> **Problem**
Please copy the lines below, exactly as they are, from the one with "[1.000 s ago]" through the one with "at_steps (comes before", and leave out the pictures.

> **Records shown**
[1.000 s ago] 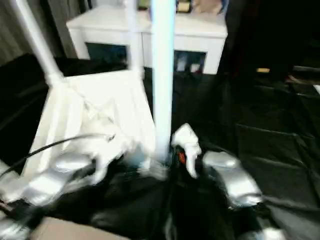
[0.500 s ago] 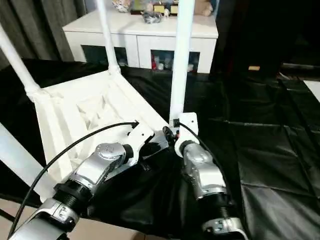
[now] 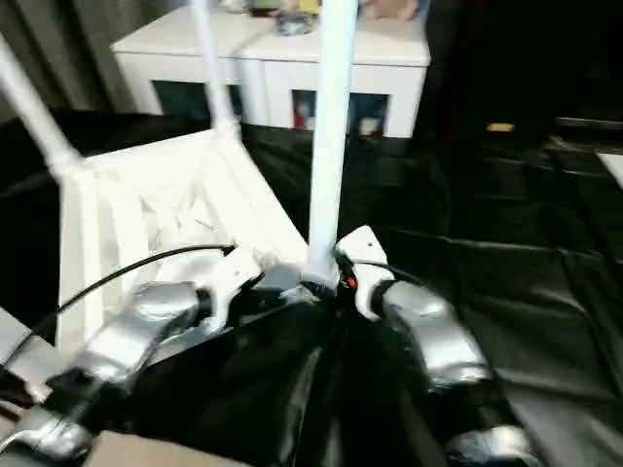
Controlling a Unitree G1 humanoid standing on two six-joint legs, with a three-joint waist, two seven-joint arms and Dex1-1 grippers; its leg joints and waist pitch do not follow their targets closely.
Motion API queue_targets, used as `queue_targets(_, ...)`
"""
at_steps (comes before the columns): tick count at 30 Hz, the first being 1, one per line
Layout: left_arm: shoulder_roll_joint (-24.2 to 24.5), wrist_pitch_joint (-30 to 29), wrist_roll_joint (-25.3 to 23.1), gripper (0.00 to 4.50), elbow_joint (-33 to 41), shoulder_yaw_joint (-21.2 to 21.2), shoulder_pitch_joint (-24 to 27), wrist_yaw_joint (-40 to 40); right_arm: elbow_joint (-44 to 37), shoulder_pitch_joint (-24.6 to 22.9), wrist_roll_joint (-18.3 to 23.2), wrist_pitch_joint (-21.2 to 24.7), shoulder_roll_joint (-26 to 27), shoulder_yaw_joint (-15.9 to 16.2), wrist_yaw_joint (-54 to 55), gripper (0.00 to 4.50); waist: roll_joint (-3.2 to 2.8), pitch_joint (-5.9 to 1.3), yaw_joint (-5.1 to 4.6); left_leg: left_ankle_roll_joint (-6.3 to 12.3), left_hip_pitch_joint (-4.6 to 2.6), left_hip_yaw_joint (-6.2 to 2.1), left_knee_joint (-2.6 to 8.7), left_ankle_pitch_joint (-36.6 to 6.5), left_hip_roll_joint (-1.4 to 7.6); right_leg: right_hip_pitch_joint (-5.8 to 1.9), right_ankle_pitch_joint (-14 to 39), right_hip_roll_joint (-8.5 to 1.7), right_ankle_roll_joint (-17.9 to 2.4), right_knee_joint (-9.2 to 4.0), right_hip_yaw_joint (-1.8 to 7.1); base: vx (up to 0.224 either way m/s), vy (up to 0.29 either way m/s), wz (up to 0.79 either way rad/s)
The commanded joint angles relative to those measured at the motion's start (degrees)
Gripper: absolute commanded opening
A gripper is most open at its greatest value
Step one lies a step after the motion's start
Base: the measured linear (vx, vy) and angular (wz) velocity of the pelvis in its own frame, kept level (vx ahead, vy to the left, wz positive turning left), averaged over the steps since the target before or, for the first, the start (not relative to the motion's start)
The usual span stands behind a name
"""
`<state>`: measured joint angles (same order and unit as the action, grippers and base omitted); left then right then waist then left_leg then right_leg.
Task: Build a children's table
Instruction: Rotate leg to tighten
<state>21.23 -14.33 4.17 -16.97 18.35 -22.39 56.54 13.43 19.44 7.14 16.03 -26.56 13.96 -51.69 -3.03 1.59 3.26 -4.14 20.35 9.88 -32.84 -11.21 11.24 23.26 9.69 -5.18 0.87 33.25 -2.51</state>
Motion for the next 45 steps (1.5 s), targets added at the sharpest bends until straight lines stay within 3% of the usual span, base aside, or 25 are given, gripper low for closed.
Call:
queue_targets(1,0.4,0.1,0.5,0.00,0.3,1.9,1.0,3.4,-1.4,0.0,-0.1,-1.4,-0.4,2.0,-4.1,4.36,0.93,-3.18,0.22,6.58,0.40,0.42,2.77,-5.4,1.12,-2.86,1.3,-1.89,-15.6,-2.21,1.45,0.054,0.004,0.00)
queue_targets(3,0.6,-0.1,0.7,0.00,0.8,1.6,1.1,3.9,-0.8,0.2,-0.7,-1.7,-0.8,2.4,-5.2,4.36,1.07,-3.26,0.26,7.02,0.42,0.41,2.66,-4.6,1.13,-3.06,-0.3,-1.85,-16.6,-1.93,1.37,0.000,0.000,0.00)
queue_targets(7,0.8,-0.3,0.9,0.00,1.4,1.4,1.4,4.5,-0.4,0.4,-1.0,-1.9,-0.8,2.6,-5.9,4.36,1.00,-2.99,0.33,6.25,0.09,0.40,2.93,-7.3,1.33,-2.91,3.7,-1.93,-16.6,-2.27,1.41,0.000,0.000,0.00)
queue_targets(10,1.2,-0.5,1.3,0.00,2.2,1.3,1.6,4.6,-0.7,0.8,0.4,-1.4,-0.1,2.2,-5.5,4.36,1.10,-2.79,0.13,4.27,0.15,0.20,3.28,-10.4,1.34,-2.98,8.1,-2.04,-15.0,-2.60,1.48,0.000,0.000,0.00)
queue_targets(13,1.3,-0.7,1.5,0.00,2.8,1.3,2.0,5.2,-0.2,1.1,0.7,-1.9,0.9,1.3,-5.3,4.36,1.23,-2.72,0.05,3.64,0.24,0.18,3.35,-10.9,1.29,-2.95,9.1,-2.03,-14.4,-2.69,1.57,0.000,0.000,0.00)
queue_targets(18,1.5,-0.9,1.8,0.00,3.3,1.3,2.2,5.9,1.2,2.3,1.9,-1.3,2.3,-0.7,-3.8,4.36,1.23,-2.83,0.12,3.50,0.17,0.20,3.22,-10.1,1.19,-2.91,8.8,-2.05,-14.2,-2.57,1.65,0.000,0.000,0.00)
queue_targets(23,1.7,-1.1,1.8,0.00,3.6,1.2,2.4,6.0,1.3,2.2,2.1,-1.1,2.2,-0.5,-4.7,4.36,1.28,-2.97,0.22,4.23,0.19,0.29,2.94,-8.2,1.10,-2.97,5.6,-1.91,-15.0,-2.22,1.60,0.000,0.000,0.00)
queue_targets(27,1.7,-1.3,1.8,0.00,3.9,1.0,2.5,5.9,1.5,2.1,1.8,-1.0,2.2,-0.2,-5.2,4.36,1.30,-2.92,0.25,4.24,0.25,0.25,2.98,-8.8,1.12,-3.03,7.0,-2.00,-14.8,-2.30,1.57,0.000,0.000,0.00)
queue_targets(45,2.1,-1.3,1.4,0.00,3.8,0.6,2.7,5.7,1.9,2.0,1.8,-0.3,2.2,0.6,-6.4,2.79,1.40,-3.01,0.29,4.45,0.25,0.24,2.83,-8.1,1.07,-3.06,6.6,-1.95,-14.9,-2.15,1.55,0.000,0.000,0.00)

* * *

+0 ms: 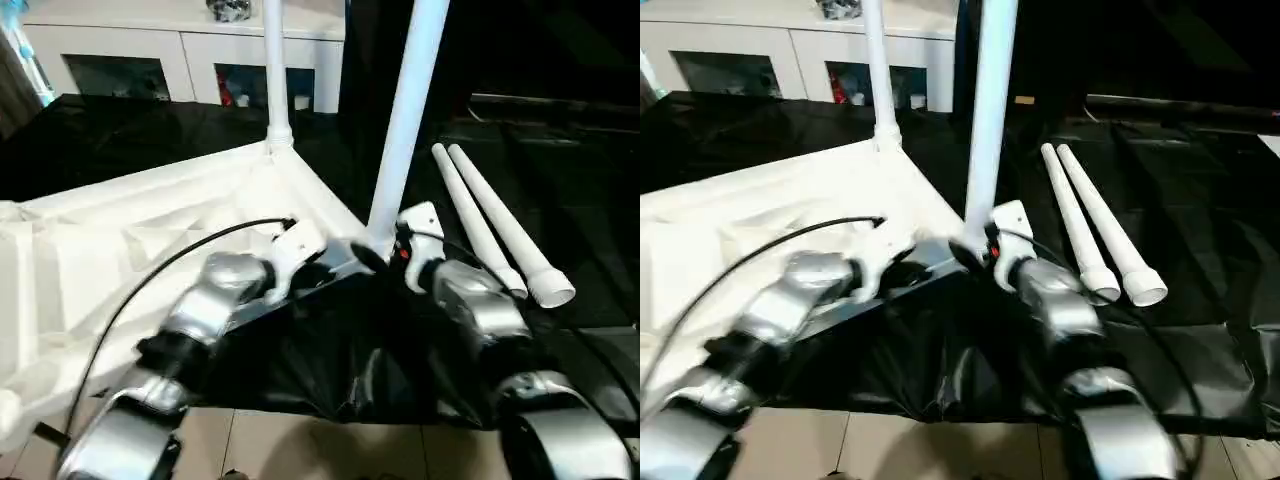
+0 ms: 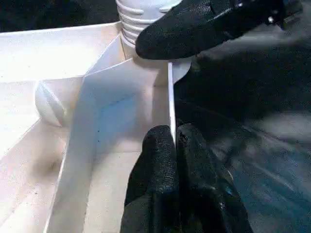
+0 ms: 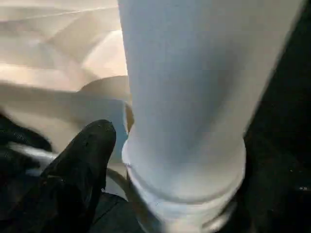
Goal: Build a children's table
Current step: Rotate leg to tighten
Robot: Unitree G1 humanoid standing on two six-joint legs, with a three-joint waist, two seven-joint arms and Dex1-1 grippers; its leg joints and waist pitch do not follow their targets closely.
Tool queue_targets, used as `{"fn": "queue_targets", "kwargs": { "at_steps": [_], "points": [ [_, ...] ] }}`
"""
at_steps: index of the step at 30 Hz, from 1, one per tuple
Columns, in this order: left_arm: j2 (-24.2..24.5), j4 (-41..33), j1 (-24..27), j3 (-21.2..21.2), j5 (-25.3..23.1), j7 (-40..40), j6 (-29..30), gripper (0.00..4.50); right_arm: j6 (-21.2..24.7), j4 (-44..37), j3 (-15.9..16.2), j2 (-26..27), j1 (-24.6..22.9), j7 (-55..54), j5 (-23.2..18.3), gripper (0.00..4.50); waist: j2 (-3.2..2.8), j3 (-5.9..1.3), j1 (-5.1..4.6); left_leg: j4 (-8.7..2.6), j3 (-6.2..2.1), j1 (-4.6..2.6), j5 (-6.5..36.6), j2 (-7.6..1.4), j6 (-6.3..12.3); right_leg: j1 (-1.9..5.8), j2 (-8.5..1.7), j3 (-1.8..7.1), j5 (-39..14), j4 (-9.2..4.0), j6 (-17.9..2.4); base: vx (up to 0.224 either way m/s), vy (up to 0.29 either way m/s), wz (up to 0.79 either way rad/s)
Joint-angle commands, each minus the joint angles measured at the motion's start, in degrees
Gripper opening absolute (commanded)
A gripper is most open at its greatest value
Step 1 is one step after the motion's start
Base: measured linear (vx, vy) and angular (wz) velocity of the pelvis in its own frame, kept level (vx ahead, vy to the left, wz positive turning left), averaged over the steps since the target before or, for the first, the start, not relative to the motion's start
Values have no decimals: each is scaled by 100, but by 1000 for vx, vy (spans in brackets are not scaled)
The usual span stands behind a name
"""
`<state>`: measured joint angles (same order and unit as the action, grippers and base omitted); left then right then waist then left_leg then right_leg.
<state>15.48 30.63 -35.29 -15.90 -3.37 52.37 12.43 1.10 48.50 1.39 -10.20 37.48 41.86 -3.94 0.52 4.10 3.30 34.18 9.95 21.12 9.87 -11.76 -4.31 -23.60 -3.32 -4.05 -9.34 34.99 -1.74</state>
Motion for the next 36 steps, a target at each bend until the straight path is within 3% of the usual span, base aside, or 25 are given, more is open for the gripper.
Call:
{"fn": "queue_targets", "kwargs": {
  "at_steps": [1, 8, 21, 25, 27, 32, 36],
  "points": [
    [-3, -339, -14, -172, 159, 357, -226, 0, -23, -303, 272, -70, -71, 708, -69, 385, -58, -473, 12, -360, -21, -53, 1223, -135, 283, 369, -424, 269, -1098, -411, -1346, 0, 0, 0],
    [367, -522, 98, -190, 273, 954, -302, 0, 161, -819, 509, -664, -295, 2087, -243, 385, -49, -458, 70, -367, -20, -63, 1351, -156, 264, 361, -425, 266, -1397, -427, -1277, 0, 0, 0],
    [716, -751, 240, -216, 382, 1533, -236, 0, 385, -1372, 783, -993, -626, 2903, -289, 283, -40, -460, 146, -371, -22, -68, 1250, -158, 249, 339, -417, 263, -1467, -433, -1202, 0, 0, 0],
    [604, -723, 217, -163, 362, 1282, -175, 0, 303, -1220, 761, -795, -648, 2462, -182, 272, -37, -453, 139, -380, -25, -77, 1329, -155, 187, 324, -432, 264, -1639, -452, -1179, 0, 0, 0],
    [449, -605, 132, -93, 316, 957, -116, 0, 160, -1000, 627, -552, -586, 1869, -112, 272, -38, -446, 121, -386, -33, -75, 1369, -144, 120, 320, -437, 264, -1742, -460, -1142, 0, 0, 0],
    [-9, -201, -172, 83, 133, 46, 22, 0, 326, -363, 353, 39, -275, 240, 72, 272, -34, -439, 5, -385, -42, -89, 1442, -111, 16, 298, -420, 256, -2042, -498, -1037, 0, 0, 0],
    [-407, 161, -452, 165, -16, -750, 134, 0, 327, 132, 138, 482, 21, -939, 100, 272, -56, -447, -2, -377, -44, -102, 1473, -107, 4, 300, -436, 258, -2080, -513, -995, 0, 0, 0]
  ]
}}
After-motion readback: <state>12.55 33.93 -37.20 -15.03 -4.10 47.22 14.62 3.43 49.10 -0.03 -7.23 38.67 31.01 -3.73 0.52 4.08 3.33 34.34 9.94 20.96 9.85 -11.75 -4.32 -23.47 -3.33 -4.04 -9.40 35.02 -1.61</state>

> **Response to the task**
[1.000 s ago] 
[0.500 s ago] 
[now] 
Controlling a Unitree G1 humanoid standing on two six-joint legs, with a three-joint waist, two seven-joint arms and Dex1-1 grippers; its leg joints and waist pitch do not follow their targets closely.
Motion API queue_targets, used as `queue_targets(_, ...)`
"""
at_steps (comes before the columns): tick count at 30 Hz, the first being 1, one per line

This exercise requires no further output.